The fear I have is that we are living on the cusp of an Islamic Reformation. Some scholars say we are long overdue for a Reformation within Islam. That does not cause sanguinity within me; look what happened during the Christian Reformation. Wars and pestilence ravaged the land while Christians killed each other because they disagreed with how others worshipped Christ. It was all very unchristian.

And I fear that is what might be happening in Islam. You don’t worship Allah the way I worship Allah and so therefore you are damned and deserve to die. You are heretic. Ah, harkens to that wonderful time known as the Inquisition. Christians refined torture to a delightful degree, practicing it on other Christians.

The easy thing to say is that religion, of any kind, is the root of all evil. But perhaps within religion answers can be found and perhaps Islam can learn from the mistakes of their Christian brothers.

Letter From New York September 02, 2014

September 2, 2014

Or, as it seems to me… 

I learned a hard lesson yesterday; I wrote a blog directly on WordPress and then there was a glitch and all my eloquent words disappeared into digital dust. So I have learned to draft in Word and copy and paste into WordPress. A small lesson.

I was writing about how beautiful it was but how the leaves had begun to change – fall is no longer far away. You can reach out and touch it.

My mind was focused on the dichotomy between the sylvan beauties of the cottage here in Claverack and the harsh realities when you get away from this little spot. Not so far away Hudson is transforming itself into a quaint town, full of gentrified housing and charming shops and galleries. In twenty-five years, I suspect the town will be rather like Provincetown without the Atlantic.

But that doesn’t change the fact there is poverty in Hudson now and that some of it seems intractable. It’s not the kind of poverty you witness in India but it is hardscrabble for America.

Go a little further afield and you find that Ferguson, MO is still restless and wounded after the shooting of the unarmed Michael Brown. A call for a traffic stoppage mostly didn’t materialize yesterday, at the request of Michael’s father. The death of young Michael Brown has caused America to pause and think about the state of race relations. Have we really come all that far?

African-Americans make up the majority of inmates in prisons. They have higher incidences of poverty. They are more likely to get harassed by the police.

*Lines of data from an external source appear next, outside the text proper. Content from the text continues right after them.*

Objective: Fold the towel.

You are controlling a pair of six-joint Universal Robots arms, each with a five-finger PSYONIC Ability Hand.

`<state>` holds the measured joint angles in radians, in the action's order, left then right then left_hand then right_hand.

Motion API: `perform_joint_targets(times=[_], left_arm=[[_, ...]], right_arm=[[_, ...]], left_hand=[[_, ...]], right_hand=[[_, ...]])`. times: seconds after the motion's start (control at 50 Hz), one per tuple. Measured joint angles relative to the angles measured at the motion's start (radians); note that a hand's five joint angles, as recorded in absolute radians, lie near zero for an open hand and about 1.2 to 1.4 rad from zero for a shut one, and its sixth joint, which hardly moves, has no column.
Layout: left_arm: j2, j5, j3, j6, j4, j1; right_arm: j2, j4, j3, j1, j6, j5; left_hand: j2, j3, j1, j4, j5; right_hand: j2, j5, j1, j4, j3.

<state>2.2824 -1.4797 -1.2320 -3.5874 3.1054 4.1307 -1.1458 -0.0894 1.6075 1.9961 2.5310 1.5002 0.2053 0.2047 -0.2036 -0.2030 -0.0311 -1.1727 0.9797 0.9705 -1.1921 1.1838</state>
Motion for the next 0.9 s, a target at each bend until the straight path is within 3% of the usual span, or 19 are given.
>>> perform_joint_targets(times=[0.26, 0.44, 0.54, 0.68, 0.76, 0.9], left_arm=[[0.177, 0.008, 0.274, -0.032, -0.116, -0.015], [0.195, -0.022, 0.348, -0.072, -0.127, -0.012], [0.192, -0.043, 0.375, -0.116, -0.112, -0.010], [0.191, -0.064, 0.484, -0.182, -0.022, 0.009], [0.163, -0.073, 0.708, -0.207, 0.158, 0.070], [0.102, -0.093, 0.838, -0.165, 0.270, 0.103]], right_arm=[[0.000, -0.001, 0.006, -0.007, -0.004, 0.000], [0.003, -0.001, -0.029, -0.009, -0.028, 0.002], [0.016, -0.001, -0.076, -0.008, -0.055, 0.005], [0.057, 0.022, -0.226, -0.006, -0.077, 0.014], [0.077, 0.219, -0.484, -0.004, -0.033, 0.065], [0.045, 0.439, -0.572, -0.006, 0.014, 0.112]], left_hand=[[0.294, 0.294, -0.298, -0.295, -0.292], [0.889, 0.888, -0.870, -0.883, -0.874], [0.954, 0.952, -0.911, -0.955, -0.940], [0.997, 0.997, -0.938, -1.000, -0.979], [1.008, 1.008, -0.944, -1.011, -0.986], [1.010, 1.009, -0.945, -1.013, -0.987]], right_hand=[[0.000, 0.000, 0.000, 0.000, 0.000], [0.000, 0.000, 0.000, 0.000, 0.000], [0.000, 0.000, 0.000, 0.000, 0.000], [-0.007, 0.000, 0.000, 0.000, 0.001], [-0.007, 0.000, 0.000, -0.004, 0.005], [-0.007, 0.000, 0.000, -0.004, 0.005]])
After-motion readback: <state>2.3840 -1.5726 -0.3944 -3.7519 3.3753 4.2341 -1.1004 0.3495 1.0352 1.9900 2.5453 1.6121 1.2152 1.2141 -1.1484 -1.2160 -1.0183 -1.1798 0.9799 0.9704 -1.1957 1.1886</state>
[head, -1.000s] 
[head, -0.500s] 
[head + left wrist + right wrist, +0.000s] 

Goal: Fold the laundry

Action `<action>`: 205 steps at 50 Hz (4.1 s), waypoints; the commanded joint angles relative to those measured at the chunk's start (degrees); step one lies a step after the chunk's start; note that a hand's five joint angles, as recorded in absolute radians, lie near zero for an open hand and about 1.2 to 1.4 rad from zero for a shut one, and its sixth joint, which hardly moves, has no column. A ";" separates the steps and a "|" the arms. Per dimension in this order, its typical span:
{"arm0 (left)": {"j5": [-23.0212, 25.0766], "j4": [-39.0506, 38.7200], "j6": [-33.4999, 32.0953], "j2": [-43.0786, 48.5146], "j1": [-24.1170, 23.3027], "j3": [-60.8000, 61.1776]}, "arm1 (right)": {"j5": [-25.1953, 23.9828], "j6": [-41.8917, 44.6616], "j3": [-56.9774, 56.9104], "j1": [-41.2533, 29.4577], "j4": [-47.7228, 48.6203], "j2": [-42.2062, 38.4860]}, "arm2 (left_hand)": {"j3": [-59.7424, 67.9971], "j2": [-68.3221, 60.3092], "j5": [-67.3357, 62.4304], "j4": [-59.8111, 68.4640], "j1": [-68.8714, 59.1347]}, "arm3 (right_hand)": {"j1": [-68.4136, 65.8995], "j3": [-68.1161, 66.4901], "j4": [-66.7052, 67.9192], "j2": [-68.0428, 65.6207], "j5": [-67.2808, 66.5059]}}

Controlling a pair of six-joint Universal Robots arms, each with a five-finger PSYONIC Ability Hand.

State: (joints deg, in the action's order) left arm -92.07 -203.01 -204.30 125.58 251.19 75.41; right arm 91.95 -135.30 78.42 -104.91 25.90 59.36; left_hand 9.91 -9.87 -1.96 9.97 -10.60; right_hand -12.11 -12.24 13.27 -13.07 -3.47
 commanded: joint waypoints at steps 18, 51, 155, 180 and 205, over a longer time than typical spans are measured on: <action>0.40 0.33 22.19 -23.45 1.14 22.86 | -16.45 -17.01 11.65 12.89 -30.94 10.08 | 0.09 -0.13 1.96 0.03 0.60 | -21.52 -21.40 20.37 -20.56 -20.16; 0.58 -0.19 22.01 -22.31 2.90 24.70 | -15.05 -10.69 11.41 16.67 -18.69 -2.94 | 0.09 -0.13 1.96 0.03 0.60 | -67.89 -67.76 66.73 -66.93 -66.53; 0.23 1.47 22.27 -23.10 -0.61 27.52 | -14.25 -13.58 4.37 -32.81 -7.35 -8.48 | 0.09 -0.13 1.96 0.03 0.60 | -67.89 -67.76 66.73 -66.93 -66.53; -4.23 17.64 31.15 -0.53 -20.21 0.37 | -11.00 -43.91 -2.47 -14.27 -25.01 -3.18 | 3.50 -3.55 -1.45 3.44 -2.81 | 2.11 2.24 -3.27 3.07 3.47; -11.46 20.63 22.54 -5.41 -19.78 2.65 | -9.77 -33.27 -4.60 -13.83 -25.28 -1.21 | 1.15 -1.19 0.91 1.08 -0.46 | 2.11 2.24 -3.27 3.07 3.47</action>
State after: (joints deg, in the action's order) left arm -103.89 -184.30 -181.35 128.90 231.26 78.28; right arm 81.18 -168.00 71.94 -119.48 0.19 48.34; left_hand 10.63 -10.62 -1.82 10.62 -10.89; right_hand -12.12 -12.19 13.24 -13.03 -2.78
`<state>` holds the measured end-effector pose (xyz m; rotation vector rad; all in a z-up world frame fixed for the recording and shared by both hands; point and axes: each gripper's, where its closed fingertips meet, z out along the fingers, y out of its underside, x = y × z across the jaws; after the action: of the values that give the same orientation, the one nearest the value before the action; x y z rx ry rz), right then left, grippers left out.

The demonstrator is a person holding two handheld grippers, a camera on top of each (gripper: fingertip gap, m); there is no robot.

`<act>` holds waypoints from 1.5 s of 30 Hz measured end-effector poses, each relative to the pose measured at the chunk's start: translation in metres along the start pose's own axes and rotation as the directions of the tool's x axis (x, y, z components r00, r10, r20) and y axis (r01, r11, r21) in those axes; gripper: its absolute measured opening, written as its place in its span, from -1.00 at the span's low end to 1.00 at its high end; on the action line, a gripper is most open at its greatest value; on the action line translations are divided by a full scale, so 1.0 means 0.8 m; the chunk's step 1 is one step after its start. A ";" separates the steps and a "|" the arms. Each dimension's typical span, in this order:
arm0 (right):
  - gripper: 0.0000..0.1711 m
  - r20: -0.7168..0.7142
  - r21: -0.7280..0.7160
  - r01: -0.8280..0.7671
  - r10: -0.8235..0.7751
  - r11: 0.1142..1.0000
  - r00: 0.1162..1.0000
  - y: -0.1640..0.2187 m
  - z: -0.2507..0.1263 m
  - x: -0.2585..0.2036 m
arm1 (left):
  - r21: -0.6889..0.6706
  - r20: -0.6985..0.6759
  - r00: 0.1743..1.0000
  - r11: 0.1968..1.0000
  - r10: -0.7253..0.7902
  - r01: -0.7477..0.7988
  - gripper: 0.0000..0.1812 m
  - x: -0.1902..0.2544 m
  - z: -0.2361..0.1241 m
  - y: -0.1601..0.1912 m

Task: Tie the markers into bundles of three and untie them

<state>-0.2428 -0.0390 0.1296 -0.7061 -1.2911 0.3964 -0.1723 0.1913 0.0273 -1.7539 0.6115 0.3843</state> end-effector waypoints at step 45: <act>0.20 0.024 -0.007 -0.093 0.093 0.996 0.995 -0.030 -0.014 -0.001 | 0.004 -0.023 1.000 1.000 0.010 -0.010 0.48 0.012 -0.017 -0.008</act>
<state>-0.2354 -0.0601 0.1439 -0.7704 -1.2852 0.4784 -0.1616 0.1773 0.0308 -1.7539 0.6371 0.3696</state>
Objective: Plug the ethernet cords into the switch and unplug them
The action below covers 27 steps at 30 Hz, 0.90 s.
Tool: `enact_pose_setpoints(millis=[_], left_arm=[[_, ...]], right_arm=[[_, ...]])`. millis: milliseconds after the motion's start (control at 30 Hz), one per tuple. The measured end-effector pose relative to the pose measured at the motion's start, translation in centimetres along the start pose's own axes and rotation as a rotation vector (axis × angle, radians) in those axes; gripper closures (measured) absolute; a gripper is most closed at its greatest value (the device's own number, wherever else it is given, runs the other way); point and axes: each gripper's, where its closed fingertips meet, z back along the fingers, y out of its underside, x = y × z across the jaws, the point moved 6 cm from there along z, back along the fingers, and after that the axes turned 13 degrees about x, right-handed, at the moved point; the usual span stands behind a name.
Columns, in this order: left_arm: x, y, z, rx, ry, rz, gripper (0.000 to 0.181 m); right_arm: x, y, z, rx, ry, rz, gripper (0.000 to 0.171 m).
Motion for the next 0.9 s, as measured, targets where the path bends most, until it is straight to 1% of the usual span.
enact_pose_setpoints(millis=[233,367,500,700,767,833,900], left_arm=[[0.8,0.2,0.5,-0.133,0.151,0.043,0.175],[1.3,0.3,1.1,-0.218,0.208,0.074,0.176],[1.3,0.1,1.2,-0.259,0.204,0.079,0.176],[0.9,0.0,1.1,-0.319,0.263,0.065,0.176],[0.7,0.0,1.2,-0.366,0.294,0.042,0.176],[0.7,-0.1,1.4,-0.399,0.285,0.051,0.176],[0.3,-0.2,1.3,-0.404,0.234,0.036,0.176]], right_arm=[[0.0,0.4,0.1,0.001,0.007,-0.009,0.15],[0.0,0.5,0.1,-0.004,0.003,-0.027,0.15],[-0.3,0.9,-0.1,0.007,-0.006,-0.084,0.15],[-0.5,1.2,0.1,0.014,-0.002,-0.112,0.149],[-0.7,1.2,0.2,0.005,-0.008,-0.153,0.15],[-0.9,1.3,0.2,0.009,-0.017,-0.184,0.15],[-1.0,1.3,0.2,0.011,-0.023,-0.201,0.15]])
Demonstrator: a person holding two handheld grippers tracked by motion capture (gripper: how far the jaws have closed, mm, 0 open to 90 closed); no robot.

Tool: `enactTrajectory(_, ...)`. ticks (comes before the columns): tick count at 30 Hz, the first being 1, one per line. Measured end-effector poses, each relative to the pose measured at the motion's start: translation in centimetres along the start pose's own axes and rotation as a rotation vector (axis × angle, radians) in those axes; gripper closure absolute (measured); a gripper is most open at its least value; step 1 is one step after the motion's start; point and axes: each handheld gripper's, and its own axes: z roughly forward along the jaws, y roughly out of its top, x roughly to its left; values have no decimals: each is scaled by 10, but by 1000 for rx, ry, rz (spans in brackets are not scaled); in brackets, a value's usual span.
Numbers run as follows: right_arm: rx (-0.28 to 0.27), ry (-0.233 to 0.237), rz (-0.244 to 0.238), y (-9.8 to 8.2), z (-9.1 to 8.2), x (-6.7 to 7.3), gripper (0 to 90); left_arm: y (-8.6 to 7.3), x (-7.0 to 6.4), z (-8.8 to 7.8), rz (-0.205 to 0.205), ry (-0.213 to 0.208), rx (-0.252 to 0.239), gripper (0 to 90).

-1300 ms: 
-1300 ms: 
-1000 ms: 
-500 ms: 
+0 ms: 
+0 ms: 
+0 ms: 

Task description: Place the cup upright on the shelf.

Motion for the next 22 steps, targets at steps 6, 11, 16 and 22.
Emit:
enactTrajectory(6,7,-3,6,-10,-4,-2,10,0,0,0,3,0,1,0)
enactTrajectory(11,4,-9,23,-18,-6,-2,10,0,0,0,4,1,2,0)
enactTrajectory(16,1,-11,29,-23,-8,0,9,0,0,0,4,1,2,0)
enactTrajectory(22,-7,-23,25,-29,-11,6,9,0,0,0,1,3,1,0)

I was at a conference in Washington, DC not so long ago, hosted by Sojourners, a progressive Christian organization. In one of the sessions, the founder of Sojourners, Jim Wallis, asked the audience to look into their hearts to see what private prejudices they maintained. And looking into my heart, I was not innocent. Underneath the surface, it took an extra beat to push back the societal prejudices, not to mention some familial prejudices, that I was raised with – while I might not act upon those thoughts, I still had those thoughts, enough that I sometimes consciously had to batten them down.

I don’t like that.

But it is real. And I suspect is realer than we would really like to admit.

It is nearing the end of the day and reports are filtering out that ISIS, the tightly organized group that is carving out a rogue state, an Islamic Caliphate in Syria and Iraq, has beheaded another American, Steven Sotloff, a freelance journalist captured in Syria. Another atrocity in a region filled with atrocities, lands now overflowing with refugees and where suicide bombings seem like a daily event. A world away from the quiet of Patroon Street in Claverack, NY but still in and of my world.